On 11/06/2010 6:43 PM, anatoly techtonik wrote:
On Mon, Jun 7, 2010 at 10:01 AM, Mark Hammond<[email protected]> wrote:
build_wininst code [1] function get_exe_bytes() used to fetch
appropriate stub, doesn't seem to be cross-platform.
Sorry, I must have misunderstood the original question - I was assuming
the question was regarding using Windows to generate Windows installers,
but for versions of Python other than the version being used to create
the installer.
More than that -
generated installer depends on specific version of MSVC compiler that
was used to compile Python. So it seems that there is no compatibility
even between one Python version.
That is correct - you can't generate a single exe that works on all
Python versions. However, you can use an arbitrary version of Python to
create an installer for a different arbitrary version of Python.

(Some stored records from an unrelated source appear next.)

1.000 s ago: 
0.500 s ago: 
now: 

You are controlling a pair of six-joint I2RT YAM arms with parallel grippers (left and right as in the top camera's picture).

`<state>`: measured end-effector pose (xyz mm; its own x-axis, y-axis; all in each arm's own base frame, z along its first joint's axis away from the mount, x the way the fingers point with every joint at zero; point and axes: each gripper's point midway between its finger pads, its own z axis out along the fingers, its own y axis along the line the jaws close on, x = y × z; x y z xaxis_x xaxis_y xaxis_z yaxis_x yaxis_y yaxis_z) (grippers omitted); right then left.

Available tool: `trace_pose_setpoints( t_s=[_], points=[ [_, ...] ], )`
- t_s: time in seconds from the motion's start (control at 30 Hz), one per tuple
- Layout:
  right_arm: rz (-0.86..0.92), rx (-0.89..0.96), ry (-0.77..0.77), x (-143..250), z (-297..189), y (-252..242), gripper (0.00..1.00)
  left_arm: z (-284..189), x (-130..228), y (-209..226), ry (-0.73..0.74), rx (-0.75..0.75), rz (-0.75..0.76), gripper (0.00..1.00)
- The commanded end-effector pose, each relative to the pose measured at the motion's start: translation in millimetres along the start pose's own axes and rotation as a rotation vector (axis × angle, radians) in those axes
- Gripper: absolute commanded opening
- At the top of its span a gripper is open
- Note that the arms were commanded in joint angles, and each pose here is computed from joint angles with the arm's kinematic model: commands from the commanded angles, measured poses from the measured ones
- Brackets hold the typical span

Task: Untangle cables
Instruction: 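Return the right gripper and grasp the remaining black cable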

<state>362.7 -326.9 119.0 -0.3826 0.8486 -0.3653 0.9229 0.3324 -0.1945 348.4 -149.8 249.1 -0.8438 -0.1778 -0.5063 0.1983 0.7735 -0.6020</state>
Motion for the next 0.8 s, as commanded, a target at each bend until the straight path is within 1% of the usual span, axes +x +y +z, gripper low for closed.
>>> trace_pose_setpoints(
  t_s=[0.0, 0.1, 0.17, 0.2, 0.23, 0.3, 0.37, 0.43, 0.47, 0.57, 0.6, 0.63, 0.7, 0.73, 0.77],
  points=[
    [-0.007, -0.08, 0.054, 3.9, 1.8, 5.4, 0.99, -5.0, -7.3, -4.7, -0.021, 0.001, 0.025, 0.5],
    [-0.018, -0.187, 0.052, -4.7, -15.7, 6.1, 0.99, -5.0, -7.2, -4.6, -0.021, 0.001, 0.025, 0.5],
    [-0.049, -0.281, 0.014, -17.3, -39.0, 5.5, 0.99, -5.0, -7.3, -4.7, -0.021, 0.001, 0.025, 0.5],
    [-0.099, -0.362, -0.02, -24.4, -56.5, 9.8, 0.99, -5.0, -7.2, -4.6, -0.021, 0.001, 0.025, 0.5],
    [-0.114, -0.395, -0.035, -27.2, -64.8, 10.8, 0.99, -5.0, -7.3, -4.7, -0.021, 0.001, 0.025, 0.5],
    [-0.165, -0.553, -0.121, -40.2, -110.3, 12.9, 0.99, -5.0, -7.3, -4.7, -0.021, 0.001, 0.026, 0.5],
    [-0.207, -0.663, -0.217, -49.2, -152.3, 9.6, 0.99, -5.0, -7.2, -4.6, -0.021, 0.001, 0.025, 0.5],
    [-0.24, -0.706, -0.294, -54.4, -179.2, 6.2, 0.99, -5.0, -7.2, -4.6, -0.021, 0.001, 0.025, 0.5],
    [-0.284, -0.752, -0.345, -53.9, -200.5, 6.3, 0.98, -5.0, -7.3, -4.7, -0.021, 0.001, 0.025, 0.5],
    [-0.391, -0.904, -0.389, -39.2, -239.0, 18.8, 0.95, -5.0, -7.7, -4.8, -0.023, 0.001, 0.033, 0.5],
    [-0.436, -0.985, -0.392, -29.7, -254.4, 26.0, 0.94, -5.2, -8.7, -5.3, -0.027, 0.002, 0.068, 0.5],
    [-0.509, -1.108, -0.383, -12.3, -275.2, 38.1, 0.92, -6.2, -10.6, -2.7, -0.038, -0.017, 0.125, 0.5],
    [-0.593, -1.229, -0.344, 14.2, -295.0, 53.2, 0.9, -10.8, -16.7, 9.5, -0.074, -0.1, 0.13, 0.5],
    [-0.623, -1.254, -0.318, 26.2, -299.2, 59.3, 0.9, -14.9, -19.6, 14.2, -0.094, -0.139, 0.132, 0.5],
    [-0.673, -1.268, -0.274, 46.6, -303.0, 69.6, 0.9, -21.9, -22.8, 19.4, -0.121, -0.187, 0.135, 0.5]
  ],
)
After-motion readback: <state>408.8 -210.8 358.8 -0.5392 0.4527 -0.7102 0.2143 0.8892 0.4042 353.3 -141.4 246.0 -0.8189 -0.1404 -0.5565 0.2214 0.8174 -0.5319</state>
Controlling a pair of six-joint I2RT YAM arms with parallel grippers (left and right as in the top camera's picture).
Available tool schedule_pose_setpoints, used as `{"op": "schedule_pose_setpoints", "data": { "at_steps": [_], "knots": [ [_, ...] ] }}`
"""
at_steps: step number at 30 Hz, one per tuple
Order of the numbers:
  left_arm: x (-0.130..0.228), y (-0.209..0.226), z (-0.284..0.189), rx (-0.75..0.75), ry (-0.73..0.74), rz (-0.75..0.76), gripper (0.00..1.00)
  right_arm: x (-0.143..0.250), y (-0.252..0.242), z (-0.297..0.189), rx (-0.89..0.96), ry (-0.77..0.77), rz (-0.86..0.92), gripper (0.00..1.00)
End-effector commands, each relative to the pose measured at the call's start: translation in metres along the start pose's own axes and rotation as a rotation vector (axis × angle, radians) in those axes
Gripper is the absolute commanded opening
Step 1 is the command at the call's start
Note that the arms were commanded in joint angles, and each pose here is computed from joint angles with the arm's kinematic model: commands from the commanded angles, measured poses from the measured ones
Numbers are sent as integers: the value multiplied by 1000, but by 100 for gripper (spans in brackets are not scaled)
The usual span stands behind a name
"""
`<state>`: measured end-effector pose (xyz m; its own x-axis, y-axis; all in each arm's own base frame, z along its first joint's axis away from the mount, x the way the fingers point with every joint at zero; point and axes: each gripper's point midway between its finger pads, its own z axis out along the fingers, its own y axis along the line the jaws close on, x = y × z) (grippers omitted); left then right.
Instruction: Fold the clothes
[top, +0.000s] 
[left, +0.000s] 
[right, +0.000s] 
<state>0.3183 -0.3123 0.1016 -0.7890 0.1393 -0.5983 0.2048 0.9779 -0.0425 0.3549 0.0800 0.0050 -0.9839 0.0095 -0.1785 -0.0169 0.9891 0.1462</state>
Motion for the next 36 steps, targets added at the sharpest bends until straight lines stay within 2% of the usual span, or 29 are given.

This
is what pywin32 does - it uses Python 2.6/2.7 to create installers for
Python 2.3 -> 2.7 - this results in multiple installers, but they are
all created using a single python version.
The thorn in all this is related to the build process of the extensions
- even though Python 2.6 can be used to create all the *installers*,
they can't be used to build the individual components inside the
installer. ie, the process pywin32 uses for, eg, Python 2.3 is:
% python-2.3 setup.py build
% python-2.6 setup,py bdist_wininst --target-version=2.3
and the only reason this is done is that the bdist_wininst command in
Python 2.6 has enhancements which aren't in 2.3, and the technique above
allows me to take advantage of those features in those older versions.
In addition bdist_wininst generates spurious warning about missing
"necessary compiler setting" when run on Linux with an instruction to
make sure win32* modules are installed (which are of course not). Even
if wininst is strictly windows bdist, the generated .exe contains
'linux' suffix. Given all the above it doesn't really seem that
generated installer should work on windows at all. Not even speaking
about compatibilities between Python versions or OS versions. Clearly
that folks generating installers on Linux doesn't have any way to
check this compatibility, so they use an older version that has all
sorts of problems with Windows UAC [3].
Right - but I think this problem can be considered a bug in distutils
rather than an inherent limitation - but in practice you are correct
that the inability to build the C components used in the installer means
that in practice this really isn't cross-platform.